Work to complete:
Every line below from the one containing "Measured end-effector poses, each" through the one containing "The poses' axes" must be transcribed exactly. Omit all lines outside that stretch.

Data:

BEGIN

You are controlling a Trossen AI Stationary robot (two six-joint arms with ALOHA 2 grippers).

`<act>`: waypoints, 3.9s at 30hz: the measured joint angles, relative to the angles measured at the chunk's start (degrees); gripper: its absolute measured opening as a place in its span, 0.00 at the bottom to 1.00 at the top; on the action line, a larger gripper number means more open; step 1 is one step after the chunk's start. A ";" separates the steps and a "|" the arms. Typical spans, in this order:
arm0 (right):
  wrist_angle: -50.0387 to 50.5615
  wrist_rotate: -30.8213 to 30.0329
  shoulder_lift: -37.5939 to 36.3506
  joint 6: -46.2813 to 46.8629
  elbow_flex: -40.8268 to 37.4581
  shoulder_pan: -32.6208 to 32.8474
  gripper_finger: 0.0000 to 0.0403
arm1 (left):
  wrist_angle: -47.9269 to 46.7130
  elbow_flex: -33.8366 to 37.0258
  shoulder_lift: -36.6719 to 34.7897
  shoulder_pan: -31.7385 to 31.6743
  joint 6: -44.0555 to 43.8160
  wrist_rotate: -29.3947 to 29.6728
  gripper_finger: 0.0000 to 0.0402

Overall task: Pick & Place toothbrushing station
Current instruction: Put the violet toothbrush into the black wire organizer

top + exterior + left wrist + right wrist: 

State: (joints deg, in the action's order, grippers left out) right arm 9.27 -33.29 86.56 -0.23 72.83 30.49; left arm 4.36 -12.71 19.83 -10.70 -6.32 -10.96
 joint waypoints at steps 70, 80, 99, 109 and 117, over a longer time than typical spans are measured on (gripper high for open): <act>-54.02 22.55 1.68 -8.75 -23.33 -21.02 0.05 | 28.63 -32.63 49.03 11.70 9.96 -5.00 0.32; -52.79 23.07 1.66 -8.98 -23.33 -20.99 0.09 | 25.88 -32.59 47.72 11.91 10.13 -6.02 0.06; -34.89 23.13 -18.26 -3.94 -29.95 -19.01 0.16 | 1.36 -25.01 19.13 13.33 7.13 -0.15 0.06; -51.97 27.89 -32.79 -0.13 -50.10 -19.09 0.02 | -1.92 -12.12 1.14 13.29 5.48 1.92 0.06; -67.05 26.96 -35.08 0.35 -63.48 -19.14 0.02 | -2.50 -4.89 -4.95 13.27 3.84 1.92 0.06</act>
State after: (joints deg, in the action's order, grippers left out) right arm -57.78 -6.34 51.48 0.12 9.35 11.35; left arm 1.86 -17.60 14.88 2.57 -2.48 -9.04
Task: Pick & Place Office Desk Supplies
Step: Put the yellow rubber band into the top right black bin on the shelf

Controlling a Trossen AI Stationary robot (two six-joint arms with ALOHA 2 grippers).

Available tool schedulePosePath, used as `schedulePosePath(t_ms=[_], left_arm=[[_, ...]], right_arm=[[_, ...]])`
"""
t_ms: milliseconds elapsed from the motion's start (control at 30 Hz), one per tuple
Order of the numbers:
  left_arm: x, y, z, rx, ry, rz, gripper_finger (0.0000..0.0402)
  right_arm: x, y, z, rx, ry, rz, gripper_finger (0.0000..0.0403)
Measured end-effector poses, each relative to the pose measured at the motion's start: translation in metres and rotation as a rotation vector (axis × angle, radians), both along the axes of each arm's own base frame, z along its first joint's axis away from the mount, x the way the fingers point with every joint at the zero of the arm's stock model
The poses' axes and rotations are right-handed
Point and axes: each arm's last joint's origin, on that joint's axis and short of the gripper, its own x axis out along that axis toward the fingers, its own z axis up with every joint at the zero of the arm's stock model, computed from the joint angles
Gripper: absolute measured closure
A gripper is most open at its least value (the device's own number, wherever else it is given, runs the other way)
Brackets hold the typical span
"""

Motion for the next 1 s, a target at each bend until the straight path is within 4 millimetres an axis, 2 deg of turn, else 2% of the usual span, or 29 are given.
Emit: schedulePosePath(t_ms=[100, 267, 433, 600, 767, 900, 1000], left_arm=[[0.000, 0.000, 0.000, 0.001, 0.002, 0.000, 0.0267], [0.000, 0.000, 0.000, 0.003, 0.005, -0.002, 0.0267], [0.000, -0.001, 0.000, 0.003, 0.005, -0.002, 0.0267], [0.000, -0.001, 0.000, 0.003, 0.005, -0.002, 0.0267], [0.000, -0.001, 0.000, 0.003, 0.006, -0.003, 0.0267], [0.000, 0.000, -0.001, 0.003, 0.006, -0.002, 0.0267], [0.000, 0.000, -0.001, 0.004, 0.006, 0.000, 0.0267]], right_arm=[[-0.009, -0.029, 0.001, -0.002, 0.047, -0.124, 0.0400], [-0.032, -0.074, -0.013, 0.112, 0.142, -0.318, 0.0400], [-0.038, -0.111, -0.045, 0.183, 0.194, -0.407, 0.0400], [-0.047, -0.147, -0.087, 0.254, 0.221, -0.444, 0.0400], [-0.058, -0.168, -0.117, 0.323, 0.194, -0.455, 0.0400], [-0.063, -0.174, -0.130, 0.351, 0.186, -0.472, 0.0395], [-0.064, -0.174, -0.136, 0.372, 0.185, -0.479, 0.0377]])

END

Result of this task:
Measured end-effector poses, each relative to the pose measured at the motion's start: translation in metres and rotation as a rotation vector (axis × angle, radians), both along the axes of each arm's own base frame, z along its first joint's axis away from the mount, x the way the fingers point with every joint at the zero of the arm's stock model
The poses' axes and rotations are right-handed

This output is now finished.